No: no basta gritar «¡Ateo! ¡ateo!» para entrar en el reino de la racionalidad y la laicidad. No es mejor ateo ni más lógico el más extremista, posición con la que no sólo no se llega a ninguna parte, sino que se provocan reacciones que nos hacen retroceder, de lo que tenemos en España demasiados trágicos ejemplos. El apoyar las más irracionales provocaciones, los más groseros insultos, es el ponerse a la altura y favorecer a los intereses de nuestros adversarios. Bien haríamos de aprender de lo que se hace en otros países, y aquí viene a propagar, por ejemplo, un Leo Bassi, que no en identificarnos y convertirnos en propagandistas de extremistas como Ramírez de Haro, autor de «Me cago en Dios», o un Moreno Montoya, con sus imágenes sexuales de íconos cristianos.
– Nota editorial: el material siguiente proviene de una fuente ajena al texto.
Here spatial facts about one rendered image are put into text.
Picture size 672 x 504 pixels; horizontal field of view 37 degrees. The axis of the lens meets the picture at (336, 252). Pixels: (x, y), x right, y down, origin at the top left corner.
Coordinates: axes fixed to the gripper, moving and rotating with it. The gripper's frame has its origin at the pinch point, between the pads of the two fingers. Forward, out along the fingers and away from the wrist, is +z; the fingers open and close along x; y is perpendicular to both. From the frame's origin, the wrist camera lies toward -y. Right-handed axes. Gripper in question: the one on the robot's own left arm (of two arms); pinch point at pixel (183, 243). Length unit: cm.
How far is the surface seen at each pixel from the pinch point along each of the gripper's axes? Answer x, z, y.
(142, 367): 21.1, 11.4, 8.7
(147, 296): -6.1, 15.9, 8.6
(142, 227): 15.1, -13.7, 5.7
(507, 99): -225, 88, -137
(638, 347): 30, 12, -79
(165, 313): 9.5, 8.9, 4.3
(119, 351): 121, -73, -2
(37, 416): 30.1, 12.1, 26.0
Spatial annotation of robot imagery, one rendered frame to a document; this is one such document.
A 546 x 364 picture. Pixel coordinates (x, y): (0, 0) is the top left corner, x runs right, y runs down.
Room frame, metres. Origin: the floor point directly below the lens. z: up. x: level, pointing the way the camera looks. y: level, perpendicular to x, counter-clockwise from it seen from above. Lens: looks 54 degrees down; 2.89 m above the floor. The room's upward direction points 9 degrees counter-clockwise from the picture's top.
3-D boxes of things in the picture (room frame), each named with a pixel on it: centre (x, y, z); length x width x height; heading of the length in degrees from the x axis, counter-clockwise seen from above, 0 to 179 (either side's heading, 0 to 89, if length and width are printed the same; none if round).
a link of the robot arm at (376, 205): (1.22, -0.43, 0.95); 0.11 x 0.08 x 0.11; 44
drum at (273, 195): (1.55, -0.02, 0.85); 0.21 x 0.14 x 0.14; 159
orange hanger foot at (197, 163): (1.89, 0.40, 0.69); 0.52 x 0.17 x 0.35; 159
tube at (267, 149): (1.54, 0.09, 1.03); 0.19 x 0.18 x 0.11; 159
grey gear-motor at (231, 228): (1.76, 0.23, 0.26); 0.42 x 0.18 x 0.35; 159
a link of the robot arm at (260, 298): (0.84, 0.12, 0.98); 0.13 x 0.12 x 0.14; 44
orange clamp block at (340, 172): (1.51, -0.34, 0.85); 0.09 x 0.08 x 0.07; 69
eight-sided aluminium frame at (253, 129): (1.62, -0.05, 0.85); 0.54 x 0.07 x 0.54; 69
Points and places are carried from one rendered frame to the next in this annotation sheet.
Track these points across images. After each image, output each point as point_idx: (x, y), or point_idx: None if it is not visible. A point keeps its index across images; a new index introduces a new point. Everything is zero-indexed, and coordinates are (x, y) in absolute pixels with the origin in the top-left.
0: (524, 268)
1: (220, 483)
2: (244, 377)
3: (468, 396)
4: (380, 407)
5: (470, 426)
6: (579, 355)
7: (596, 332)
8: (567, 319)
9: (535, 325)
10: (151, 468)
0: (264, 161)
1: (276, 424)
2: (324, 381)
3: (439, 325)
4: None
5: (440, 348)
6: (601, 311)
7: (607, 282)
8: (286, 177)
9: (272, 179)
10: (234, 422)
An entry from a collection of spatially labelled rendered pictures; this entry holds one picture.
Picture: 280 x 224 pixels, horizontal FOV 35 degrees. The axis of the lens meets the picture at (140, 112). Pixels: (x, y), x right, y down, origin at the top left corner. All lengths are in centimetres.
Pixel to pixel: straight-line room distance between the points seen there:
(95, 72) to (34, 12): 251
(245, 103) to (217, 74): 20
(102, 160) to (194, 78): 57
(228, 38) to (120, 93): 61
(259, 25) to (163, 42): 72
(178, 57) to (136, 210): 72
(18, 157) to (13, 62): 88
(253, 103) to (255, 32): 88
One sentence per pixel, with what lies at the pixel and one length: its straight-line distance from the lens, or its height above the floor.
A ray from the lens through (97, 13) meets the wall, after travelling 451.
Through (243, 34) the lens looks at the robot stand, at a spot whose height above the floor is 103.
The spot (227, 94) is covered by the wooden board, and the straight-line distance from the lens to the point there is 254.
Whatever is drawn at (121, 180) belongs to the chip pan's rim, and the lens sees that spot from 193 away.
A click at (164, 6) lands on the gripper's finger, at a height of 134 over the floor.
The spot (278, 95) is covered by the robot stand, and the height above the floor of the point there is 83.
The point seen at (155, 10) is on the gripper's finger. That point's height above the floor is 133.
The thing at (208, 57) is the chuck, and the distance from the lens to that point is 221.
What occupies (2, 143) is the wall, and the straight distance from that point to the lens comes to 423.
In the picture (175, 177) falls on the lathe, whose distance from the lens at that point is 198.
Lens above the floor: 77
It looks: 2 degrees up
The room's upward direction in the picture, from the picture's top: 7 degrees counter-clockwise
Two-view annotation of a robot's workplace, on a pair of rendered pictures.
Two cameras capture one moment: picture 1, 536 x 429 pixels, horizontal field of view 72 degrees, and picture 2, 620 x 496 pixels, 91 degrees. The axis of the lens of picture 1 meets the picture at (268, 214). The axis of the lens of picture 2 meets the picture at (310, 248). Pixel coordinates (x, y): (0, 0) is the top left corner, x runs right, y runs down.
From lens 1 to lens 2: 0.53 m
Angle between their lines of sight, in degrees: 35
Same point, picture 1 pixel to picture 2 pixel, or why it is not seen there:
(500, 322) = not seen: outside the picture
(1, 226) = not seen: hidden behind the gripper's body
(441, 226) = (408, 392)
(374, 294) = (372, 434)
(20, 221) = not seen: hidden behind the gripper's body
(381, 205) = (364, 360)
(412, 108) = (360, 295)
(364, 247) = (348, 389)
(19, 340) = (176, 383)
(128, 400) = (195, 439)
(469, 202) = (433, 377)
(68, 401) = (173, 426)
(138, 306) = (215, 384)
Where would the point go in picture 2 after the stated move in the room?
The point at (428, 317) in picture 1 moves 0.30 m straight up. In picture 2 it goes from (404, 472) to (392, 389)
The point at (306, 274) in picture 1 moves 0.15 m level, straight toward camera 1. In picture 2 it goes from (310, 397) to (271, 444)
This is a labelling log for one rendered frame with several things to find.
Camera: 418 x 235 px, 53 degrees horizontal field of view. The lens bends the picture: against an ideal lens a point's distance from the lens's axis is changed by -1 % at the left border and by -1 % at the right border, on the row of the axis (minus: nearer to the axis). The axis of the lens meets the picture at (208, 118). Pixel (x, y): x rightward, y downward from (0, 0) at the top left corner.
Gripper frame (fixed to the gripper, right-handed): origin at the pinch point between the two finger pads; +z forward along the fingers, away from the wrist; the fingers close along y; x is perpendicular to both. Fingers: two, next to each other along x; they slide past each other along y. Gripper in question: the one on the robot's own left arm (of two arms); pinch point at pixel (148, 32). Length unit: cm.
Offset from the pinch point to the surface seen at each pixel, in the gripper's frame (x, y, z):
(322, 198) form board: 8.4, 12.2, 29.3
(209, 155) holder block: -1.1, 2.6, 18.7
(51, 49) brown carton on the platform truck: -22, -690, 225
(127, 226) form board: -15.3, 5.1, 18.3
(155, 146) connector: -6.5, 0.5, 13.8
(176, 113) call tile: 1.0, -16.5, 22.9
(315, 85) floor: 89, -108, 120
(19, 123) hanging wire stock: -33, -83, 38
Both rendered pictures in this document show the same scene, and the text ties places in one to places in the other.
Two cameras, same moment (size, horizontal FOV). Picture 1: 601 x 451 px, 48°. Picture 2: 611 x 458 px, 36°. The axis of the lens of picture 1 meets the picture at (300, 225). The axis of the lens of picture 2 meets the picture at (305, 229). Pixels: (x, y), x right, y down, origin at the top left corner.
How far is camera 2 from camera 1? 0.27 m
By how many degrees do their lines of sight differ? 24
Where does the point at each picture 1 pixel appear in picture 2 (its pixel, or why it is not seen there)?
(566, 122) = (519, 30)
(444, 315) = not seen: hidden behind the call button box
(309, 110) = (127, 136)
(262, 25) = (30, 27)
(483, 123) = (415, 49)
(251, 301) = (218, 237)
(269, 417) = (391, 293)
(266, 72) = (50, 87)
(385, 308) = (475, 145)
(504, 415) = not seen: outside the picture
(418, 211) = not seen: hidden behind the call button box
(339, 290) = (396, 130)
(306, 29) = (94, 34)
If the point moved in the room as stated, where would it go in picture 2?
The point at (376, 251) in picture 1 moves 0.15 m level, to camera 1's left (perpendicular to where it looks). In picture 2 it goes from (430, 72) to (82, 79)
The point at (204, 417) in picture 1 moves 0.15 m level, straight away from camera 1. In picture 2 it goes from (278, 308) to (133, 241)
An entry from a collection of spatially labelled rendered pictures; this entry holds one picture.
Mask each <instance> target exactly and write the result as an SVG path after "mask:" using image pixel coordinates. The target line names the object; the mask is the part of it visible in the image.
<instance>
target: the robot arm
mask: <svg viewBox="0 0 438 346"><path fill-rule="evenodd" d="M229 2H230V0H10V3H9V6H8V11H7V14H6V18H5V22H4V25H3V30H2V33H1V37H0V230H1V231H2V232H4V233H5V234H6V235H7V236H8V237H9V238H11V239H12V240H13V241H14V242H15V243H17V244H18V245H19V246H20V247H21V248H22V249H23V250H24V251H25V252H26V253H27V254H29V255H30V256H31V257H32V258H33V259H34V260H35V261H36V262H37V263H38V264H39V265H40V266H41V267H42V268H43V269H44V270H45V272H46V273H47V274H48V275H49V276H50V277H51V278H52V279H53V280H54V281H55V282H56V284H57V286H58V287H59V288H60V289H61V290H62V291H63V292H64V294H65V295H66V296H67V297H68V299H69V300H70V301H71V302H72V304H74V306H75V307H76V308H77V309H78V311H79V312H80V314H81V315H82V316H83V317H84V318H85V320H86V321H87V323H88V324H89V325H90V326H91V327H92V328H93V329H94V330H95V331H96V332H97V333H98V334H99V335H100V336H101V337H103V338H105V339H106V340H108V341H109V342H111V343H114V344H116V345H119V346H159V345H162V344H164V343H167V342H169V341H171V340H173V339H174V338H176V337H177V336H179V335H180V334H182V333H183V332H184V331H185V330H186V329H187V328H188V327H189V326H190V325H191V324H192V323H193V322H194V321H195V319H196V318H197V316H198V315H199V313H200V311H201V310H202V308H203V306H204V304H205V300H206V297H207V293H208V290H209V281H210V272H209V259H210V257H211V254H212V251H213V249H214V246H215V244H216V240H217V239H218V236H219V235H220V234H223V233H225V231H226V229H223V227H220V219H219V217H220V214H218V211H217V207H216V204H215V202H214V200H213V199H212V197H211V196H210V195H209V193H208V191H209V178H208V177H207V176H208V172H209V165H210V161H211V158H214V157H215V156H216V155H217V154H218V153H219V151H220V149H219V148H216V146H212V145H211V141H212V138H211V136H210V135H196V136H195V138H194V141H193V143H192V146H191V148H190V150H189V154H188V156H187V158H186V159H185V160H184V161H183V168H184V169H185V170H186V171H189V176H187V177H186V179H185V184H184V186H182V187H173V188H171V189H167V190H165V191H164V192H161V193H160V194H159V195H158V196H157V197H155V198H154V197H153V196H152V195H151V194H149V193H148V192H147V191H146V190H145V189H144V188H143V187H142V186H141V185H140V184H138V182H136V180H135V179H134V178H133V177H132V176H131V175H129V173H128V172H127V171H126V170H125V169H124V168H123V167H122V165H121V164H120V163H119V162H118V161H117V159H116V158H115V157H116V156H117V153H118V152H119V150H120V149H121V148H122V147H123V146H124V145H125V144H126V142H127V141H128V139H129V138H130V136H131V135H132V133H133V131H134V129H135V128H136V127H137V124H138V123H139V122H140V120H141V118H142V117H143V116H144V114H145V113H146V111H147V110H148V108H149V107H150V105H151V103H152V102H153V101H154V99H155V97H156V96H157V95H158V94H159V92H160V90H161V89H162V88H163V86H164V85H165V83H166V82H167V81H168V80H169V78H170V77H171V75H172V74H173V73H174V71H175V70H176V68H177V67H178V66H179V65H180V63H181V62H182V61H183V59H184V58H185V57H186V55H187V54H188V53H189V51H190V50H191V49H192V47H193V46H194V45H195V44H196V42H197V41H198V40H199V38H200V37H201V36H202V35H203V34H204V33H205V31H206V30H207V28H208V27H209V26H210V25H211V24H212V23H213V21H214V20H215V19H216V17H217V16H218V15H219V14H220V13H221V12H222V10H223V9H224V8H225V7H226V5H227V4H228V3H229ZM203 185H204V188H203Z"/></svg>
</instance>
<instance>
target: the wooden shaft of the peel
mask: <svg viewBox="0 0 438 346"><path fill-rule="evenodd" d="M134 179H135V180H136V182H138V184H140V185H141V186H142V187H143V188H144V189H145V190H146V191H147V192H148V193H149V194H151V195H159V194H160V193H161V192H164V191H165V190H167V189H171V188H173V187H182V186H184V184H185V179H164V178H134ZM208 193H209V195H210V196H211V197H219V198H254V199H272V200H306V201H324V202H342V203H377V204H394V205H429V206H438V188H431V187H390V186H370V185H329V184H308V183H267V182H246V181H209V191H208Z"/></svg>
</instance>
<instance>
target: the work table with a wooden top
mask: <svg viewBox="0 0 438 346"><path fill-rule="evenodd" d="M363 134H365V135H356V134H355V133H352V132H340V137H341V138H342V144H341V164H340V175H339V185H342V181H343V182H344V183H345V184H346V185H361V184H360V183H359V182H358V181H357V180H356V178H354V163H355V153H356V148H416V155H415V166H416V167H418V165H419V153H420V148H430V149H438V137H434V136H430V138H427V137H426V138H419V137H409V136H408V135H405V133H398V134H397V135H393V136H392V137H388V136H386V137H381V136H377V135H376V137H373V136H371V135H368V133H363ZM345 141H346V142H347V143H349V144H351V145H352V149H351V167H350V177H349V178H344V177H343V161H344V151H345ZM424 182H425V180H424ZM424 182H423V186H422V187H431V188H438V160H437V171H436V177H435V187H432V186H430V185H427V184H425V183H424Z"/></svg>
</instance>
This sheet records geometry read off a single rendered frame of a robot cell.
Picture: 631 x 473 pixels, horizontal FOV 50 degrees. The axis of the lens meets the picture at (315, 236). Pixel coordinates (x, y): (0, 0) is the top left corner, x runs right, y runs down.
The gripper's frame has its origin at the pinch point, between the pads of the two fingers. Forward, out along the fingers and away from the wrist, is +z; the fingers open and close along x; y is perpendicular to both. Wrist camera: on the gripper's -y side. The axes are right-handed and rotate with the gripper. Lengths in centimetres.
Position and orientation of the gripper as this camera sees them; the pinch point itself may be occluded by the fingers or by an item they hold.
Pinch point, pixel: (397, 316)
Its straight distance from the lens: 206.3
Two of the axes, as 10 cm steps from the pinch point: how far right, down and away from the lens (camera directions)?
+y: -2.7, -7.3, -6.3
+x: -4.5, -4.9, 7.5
Porque una cosa es comprender esas groseras reacciones y desahogos ante la opresión clerical, y el defender su derecho de expresión, y otra muy, pero que muy distinta es aplaudirlas y difundirlas por cuenta nuestra, como si fueran iguales que nuestros razonamientos y proyectos intelectuales. Esa obcecación llega al punto de no comprender que en una sociedad democrática, civilizada, se puede y deber permitir la libertad de expresión también a esas personas, pero en modo alguna apoyarla con dinero público, al ofender directa y gratuitamente a una parte de la población. El no comprenderlo impide que el movimiento ateo e incluso el laicista no tengan en España la extensión y fuerza que muchos datos convergentes muestran que debiera ya tener.
Por esa razón pragmática de eficacia, si no por motivos más, digamos, humanistas, debiéramos abstenernos de ceder a lo que puede pedirnos el cuerpo a quienes hemos sufrido tanto y tanto tiempo la opresión interna o externa de esa ideología religiosa. Porque apoyar positivamente esos extremos suscitará quizá la sonrisa cómplice de algunos correligionarios ateos, pero ciertamente también el rechazo de muchos —religiosos o no- y excitará el tan dañino fanatismo de algunos mártires, cruzados, inquisidores y similares. Con amigos como Ramírez de Haro y Moreno Montoya, no necesitamos enemigos. El empeño en defender, hasta poner en primera línea, los elementos menos presentables, e incluso los impresentables, que dicen estar de nuestra parte, constituyen una mezcla de orgulloso «trágala» y autodestructivo masoquismo.